What you are asked to do: What lines in the material hold the string "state"? Return every one of them.

Source data:
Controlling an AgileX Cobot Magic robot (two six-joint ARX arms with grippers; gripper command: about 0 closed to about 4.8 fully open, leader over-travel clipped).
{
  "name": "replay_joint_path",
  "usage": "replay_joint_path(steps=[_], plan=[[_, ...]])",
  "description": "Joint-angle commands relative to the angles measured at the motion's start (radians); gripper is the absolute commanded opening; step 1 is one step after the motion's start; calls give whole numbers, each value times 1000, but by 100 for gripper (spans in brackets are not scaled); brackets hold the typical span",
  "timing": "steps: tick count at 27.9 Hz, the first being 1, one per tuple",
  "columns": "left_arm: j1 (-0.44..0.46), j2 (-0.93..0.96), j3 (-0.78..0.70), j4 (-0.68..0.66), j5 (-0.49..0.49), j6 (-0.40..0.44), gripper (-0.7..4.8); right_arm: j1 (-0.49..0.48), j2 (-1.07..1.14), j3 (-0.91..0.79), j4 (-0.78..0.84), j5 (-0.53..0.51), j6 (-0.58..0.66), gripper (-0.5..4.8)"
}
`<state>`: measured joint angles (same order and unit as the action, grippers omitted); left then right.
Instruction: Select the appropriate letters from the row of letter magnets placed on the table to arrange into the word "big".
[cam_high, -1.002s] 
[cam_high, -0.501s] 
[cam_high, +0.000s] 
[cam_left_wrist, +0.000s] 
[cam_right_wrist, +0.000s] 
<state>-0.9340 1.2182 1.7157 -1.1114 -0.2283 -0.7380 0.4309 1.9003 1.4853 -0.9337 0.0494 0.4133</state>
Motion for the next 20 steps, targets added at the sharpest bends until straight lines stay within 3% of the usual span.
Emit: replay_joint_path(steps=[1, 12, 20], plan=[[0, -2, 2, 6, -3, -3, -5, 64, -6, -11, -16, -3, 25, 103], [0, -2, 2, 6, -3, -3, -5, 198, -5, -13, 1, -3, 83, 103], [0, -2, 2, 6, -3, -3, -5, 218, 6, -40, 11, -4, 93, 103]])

Output:
`<state>`: measured joint angles (same order and unit as the action, grippers omitted); left then right.
<state>-0.9340 1.2182 1.7157 -1.1114 -0.2283 -0.7380 0.4309 1.9003 1.4853 -0.9337 0.0494 0.4133</state>

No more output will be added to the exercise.